Tremendo lío se armó el pasado seis de diciembre, cuando el Presidente Donald Trump, en un acto sencillo pero muy formal en la Casa Blanca, firmó el traslado de la Embajada de los Estados Unidos de Tel Aviv a Jerusalén, la capital del Estado de Israel, y ciudad santa para los judíos de religión. Iba a agregar santa igualmente para los cristianos, pero esta reflexión no se sustenta en el hecho religioso, para ser consecuente con la necesaria separación del Estado de la religión.

En realidad no fue el reconocimiento de Jerusalén como la capital de Israel, que no lo necesita, ni el de cualquier Estado, para instalarla donde debe estar por derecho, por la historia y por decisión nacional, respaldada por la Knéset (Asamblea unicameral). Además, es la sede del gobierno, de su gabinete, del Parlamento y del Poder Judicial.

Allí, en esa ciudad, los embajadores presentan sus respectivas Cartas Credenciales ante el Jefe de Estado.

El uso exacto de las palabras, su definición, concepto y contexto es vital; imaginemos su importancia en un documento legal, formal. También encierran un alcance ideológico, político, cuando así se las quiera utilizar, con independencia de su significado literal. Eso lo entendió Joseph Goebbels, el Jefe de propaganda nazi cuando afirmaba que, a fuerza de repetir una mentira, se convertía en una verdad aceptada.

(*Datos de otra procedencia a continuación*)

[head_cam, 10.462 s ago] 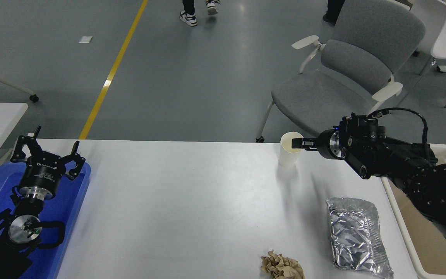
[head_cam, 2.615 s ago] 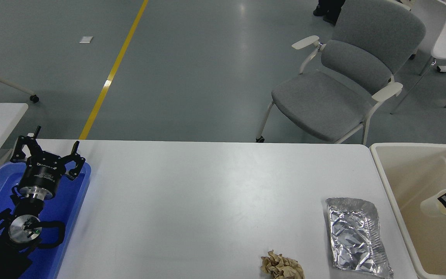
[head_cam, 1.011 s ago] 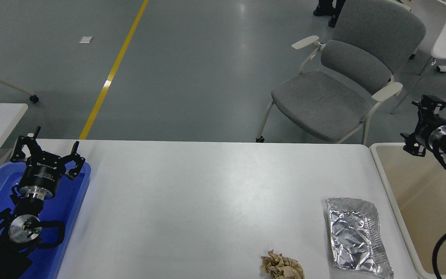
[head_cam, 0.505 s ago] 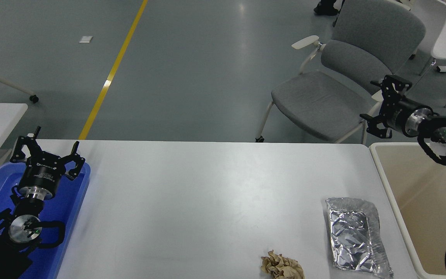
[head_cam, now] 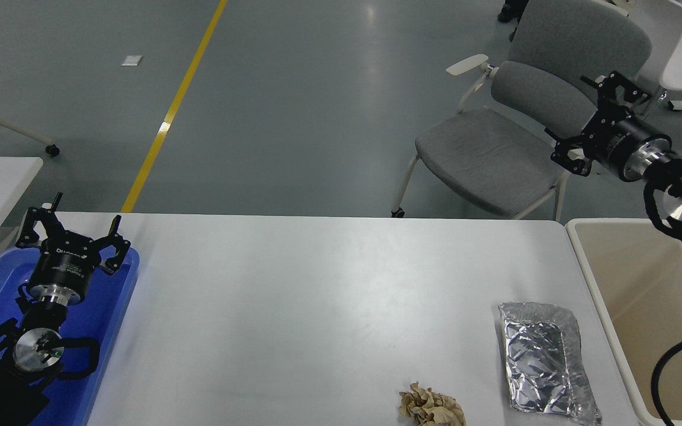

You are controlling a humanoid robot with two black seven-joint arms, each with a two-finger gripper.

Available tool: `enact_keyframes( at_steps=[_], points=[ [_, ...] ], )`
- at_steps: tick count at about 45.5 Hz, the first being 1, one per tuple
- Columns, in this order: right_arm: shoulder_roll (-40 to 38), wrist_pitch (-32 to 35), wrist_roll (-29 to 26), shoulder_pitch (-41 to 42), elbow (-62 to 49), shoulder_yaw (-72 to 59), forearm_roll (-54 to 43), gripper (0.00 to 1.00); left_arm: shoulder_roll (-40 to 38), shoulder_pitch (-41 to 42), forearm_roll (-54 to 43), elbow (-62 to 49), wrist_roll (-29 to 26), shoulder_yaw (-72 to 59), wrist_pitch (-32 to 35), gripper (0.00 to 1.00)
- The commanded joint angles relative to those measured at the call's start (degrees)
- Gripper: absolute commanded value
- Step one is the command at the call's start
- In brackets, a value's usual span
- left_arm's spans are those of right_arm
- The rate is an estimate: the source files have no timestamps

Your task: Clean the table surface

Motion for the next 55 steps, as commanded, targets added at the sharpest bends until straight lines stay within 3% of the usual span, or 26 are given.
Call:
enact_keyframes(
  at_steps=[1, 15, 35, 46, 55],
  points=[
    [4.7, -0.6, 5.2, -4.7, -0.4, 3.5, 0.0, 0.98, 0.0, 0.0, 0.0, 0.0, 0.0, 0.0, 0.0, 1.0],
    [9.8, -1.6, 9.7, -8.8, -6.1, 3.5, 0.0, 0.98, 0.0, 0.0, 0.0, 0.0, 0.0, 0.0, 0.0, 1.0],
    [9.2, -1.3, 9.8, -9.4, -6.0, 2.8, 0.0, 0.98, 0.0, 0.0, 0.0, 0.0, 0.0, 0.0, 0.0, 1.0],
    [6.2, -0.7, 9.7, -8.7, -5.3, 0.3, 0.0, 0.98, 0.0, 0.0, 0.0, 0.0, 0.0, 0.0, 0.0, 1.0],
    [-1.7, 1.1, 9.7, -5.9, -5.2, -7.8, 0.3, 0.98, 0.0, 0.0, 0.0, 0.0, 0.0, 0.0, 0.0, 1.0]
  ],
)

Lo cierto es que cuando se habla de zonas ocupadas por Israel, en este caso de Jerusalén oriental, no es, ciertamente, una zona ocupada. Ocupada en el lenguaje militar y político tiene el sentido de lo provisional, porque se está allí, en posesión de ese espacio, en razón de la fuerza o las circunstancias, que alguna vez deberá regresar a su estado anterior. Israel no ocupó ese espacio, lo recuperó. Y lo recuperó en 1967 con la llamada Guerra de los Seis Días del Reino de Jordania, que se había aliado con Egipto para invadir a Israel. Así como también recuperó el territorio de Judea y Samaria, llamada ahora Transjordania.

No es un recuento histórico lo que presentamos, sino algunos antecedentes que nos ubican en la capital del Estado de Israel, una democracia parlamentaria, no confesional, multiétnica y multicultural.

El Salvador y Venezuela, junto a una docena de países más de la región, tuvieron sus embajadas en Jerusalén. Venezuela hasta los ochenta, cuando por presión internacional y el asunto del petróleo (OPEP) mudó la sede diplomática a Tel Aviv.

Cuando se instaló la Embajada por primera vez, se hizo en Jerusalén, y le correspondió ese honor a nuestro poeta y embajador don Vicente Gerbasi, como nos lo recuerda otro Embajador eximio, Milos Alcalay.

El Salvador mantuvo su Embajada en Jerusalén hasta el 2006 (con una breve interrupción en los 80), fecha en la cual se instaló en Tel Aviv.

De manera que, en esto hay que ser honestos, hoy existe un pueblo palestino, un gentilicio, pero el conflicto inicial fue generado y sostenido por los árabes. Israel está dispuesto a reconocer un Estado palestino, pero la Autoridad Palestina se niega a reconocer la existencia del Estado de Israel.

Finalmente, hay que recordar que el pueblo, la nación de los Estados Unidos, a través de sus senadores y diputados, demócratas y republicanos, con la totalidad de ambas cámaras (menos del 1% se abstuvo o votó en contra), en 1995, reconoció a Jerusalén como la capital del Estado de Israel, e instó al Ejecutivo a trasladar su Embajada a esta ciudad, algo que no hicieron los sucesivos presidentes.

Hasta ahora, que Trump decidió obedecer el mandato legislativo para, a partir de la realidad, buscar la paz en la convivencia y mutuo reconocimiento. Lo demás es ideología, conveniencia, miedo o ignorancia.